Опубликовано в журнале Звезда, номер 4, 2010
ЭКСКУРСИЯ
Несбыточных в плену воспоминаний
по стенам безысходных галерей
пейзажи и портреты… домик няни
и Пушкин в ссылке после лагерей.
Какой-то холм… должно быть, городище
Воронич, а вдали — Воронеж: там
бомжует со своей подругой нищей
воздухокрад отпетый Мандельштам.
От города Платонова — к Платону:
в поэтах государству нет нужды! —
поэтому их гонит, как Латону,
и жаждою пытает у воды.
Ведь знает, до чего договориться
они способны, дай лишь волю им!
И ни о чем нельзя договориться —
столь чужды отношеньям деловым!
Иные связи в языке и в жизни
установив, несбыточных в плену
воспоминаний о другой отчизне,
они времен срывают пелену.
Из глубины банального пейзажа
кусты навстречу выбегают к ним,
втемяшивая: собственность есть кража, —
и превращаясь в анархисток-нимф.
Вот и Овидий… Ведь любая ссылка
на прошлое о том же говорит,
мрак раздвигает зрением затылка,
для будущего ищет алгоритм.
От сотворенья до армагеддона
все чаянья стекаются туда,
где ловится из чистого прудона
рыбешка золотая без труда.
А время что?

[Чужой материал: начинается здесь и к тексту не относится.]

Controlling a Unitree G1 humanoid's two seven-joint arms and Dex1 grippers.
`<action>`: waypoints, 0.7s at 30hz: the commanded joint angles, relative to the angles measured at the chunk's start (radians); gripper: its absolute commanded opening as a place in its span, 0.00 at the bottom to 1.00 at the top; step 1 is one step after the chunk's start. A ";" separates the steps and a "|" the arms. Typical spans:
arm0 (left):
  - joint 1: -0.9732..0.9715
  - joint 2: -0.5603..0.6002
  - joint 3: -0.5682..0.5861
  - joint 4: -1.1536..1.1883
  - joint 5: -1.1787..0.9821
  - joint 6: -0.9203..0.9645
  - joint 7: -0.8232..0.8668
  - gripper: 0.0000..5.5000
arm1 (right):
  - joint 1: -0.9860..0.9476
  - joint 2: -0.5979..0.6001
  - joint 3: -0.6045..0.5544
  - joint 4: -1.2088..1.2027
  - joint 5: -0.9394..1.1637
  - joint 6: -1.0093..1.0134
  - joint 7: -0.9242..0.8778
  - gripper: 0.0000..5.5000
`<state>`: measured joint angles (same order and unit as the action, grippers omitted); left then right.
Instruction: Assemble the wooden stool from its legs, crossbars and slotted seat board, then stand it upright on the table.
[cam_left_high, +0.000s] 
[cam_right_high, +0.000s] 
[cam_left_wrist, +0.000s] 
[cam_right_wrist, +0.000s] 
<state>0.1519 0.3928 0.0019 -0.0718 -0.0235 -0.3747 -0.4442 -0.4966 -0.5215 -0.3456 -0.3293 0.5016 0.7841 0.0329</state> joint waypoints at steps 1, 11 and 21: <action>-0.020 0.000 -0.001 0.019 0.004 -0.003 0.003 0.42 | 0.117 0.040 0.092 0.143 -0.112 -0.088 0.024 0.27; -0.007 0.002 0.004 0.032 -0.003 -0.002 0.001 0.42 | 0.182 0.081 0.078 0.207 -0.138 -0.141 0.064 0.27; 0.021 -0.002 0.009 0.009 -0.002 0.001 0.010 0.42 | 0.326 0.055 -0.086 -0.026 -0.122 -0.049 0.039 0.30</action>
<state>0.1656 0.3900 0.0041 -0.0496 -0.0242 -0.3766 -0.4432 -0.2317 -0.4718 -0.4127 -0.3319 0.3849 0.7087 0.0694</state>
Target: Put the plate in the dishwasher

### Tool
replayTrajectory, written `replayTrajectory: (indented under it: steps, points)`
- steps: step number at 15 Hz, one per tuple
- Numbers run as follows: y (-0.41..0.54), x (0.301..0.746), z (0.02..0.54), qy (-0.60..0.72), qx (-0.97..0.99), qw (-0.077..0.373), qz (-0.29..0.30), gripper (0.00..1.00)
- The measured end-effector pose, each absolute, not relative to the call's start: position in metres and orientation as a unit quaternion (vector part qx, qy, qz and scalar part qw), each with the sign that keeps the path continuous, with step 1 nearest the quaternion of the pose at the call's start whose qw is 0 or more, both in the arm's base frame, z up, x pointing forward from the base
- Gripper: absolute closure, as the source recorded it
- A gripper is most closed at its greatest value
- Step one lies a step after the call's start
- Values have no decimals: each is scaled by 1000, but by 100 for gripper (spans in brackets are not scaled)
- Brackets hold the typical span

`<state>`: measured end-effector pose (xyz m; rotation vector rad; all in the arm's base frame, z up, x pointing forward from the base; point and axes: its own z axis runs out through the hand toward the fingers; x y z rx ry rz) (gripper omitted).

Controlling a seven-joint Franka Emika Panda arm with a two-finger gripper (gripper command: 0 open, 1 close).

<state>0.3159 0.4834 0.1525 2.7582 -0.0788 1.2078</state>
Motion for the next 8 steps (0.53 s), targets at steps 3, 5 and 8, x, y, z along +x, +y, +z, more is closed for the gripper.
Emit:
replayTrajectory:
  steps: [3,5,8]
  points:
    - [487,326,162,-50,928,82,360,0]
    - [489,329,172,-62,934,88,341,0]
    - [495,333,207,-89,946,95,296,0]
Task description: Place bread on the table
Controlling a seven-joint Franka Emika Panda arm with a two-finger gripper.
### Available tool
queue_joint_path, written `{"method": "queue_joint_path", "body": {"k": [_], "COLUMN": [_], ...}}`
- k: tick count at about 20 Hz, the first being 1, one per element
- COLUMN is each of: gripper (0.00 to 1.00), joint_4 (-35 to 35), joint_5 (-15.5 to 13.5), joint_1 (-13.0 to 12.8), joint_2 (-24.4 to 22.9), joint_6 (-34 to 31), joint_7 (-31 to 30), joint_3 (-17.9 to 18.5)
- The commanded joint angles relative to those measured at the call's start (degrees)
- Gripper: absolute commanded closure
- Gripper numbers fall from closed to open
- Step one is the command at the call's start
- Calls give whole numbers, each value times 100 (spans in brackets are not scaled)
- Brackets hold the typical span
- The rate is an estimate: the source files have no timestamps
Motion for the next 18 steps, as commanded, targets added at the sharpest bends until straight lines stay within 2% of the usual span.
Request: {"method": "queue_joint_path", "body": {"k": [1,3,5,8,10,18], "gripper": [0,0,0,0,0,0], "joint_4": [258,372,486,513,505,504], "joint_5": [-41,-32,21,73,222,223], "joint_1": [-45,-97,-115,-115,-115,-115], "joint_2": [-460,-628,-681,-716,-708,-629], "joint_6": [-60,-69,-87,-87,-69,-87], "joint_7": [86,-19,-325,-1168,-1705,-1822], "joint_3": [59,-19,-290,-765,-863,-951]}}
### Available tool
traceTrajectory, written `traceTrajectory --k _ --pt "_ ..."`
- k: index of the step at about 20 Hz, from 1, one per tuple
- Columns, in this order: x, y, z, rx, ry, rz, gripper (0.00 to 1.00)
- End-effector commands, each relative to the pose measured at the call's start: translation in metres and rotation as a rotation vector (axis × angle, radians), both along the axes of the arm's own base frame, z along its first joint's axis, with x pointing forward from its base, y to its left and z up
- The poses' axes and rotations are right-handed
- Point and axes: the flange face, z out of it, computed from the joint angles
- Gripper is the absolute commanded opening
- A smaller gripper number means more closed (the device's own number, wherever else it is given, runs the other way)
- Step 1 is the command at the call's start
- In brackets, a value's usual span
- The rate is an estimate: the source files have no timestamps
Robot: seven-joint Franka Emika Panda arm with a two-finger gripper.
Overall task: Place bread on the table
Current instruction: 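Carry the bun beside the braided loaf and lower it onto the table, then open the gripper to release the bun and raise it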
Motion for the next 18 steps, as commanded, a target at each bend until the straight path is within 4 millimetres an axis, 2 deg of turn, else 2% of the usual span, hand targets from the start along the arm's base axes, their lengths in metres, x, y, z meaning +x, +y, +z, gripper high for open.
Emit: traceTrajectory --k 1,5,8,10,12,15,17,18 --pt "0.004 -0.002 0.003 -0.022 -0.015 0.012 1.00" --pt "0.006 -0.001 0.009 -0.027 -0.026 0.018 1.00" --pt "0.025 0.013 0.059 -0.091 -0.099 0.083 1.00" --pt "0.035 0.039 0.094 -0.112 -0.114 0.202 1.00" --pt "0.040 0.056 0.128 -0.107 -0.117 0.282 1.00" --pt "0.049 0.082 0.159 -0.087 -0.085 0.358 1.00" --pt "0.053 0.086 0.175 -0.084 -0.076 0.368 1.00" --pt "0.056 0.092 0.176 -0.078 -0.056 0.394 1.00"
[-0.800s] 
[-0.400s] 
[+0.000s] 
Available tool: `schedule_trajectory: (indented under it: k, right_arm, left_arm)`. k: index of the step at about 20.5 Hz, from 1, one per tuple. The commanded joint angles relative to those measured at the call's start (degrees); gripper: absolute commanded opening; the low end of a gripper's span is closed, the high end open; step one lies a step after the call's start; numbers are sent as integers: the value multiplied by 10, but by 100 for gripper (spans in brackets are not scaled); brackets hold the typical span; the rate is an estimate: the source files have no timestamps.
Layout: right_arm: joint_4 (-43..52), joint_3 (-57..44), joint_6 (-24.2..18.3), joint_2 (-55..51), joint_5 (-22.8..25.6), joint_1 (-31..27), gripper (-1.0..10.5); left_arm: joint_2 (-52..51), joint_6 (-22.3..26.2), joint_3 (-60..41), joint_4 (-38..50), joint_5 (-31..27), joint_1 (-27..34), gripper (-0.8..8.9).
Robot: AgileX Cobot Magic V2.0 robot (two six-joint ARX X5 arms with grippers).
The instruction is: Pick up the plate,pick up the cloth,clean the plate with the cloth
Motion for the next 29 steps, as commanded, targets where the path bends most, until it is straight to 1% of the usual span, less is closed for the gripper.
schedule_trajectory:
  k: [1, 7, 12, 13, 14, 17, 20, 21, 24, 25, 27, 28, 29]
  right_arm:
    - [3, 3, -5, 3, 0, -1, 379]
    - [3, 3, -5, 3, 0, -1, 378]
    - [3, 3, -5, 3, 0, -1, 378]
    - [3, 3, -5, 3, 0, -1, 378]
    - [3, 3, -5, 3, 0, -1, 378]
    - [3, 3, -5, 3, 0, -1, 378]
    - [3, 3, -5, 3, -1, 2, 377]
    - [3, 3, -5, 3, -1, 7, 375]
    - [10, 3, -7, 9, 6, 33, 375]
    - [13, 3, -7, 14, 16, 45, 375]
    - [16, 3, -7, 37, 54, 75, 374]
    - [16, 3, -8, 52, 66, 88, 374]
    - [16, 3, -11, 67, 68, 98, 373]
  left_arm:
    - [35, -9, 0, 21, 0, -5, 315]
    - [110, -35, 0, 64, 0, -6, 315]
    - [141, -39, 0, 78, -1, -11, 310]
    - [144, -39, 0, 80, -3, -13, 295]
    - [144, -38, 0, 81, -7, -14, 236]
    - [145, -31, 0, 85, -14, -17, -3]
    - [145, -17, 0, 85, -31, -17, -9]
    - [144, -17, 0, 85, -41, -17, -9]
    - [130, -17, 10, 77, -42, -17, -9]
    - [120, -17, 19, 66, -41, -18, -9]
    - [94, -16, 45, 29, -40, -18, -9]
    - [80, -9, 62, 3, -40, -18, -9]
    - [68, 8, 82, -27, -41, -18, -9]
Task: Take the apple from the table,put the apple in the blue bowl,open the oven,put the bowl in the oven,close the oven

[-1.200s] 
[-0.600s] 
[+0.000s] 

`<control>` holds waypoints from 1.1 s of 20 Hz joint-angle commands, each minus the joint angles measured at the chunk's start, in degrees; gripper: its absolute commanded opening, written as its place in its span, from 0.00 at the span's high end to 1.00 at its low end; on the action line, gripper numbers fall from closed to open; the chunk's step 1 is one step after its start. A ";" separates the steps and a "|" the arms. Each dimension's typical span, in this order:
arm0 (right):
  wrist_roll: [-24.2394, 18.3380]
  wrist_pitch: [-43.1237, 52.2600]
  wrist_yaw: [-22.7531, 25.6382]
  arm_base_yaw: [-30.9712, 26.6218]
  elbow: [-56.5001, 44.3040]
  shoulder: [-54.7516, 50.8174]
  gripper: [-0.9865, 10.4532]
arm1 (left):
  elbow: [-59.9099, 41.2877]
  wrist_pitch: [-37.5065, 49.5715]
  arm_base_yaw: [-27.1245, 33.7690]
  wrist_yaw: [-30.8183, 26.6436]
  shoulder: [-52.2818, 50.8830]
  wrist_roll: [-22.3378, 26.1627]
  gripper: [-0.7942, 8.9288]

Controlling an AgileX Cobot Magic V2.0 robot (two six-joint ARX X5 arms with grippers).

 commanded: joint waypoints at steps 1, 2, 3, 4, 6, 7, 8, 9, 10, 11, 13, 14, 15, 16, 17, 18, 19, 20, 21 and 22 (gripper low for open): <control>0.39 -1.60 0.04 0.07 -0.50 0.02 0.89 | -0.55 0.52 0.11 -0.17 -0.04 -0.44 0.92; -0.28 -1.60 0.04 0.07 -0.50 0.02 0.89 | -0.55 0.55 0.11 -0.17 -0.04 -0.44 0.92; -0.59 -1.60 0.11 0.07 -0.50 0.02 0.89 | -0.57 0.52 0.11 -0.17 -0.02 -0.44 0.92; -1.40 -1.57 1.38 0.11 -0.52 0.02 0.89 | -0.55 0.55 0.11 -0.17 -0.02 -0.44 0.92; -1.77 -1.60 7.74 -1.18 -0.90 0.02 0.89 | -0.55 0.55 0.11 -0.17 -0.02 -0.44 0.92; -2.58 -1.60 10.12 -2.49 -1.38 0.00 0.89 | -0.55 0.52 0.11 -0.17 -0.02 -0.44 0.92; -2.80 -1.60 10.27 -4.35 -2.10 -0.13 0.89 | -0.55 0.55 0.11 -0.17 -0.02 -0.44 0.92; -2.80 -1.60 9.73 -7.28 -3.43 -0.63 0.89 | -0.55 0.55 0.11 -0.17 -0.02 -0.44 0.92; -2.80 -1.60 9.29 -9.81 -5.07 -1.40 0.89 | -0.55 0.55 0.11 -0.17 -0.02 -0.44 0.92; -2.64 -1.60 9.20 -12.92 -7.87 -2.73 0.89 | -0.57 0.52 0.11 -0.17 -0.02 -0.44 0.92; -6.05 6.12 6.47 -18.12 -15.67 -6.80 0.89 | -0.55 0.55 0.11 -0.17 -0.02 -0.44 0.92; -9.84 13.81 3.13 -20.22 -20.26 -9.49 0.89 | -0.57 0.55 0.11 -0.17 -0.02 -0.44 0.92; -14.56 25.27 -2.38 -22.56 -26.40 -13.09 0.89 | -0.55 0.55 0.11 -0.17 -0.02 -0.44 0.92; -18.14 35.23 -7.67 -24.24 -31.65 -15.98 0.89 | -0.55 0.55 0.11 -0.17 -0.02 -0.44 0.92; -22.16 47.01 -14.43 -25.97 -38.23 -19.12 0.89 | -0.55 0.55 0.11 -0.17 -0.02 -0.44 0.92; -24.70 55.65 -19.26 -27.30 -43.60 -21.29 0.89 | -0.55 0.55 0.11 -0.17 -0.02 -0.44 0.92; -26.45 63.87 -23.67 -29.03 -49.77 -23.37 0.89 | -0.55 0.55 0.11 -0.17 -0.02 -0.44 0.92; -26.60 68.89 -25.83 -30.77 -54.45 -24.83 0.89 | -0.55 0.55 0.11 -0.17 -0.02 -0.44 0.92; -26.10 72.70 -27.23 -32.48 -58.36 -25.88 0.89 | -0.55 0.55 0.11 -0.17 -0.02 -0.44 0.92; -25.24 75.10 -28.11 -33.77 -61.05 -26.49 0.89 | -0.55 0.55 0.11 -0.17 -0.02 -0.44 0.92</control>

Туман… Всё не об этом
стрекозы над поверхностью кружат.
И разве можно доверять поэтам?
Для них везде распахнут настежь ад.
Айдесскою прохладой манит пекло.
Обманываться рады — вскользь, несбы-
точных в плену воспоминаний, бегло
водя по строчкам собственной судьбы.
* * *
Все, что я сказать хочу,
застревает в горле комом…
Мотыльком мечусь, влекомым
на смертельную свечу.
Все, что брезжило с пелен,
проявилось и предстало, —
прозреваю запоздало,
истиной испепелен.
* * *
С ног до головы оклеветано
разумом-предателем тело.
Вновь за его козни ответ оно
держит, неповинно всецело.
Но, не оскорбляясь напраслиной,
радуется недоумело.
Жаль только, от Святок до Масленой
время быстро так пролетело!
ПОСЛЕ БУРИ
Шли медленно, в молчании неся
тревогу общую, прозрения дары тая
под очевидным предзакатным
воздушным пологом: открыта нам не вся
природа сущего; забрезжит ли сокрытая,
коль так брести и дальше наугад нам? —
в молчании, но даже не о том,
что времена грядут, бульдогам и бульдозерам
подобные, что строится порядок
такой, где места нам уже не будет. Дом
мерещился нам в вышине над озером
и в облаках — узор цветочных грядок.
Пора, мой друг, пора! —
висело в воздухе почти что не озвученном,
жужжавшем лишь знакомыми до боли
словами, но пустом, как суп из топора.
Тоска широкая катилась по излучинам
предчувствий рядовой горчайшей доли.
Спокоен был, как пес, дремавший на песке,
поселок. Думалось: не так же ли, когда в него
стихия вторглась и пошуровала? —
и, как прикорм тревоге и тоске,
сопровождали нас везде следы недавнего
без пил и топоров лесоповала.
* * *
О чем скрипишь ты, старая сосна,
принять готовясь ледяную ванну?
Еще корней твоих не скрылись письмена
под симпатическую манну.
Еще не отряхнули львиных грив
кусты осенние, как будто не слыхали,
что все живое поглотит архив
эпически пустынной дали.
* * *
Душа, вперяя очи во
тьму будущую светочем,
не замечает ничего
вокруг себя — и незачем!
Все повороты мысли со
слепорожденным замыслом
сцепив, как с осью колесо,
поверит ли глазам своим?
Влекома к невидали, ко
всех взоров средоточию,
свои отводит далеко
от зримого воочию.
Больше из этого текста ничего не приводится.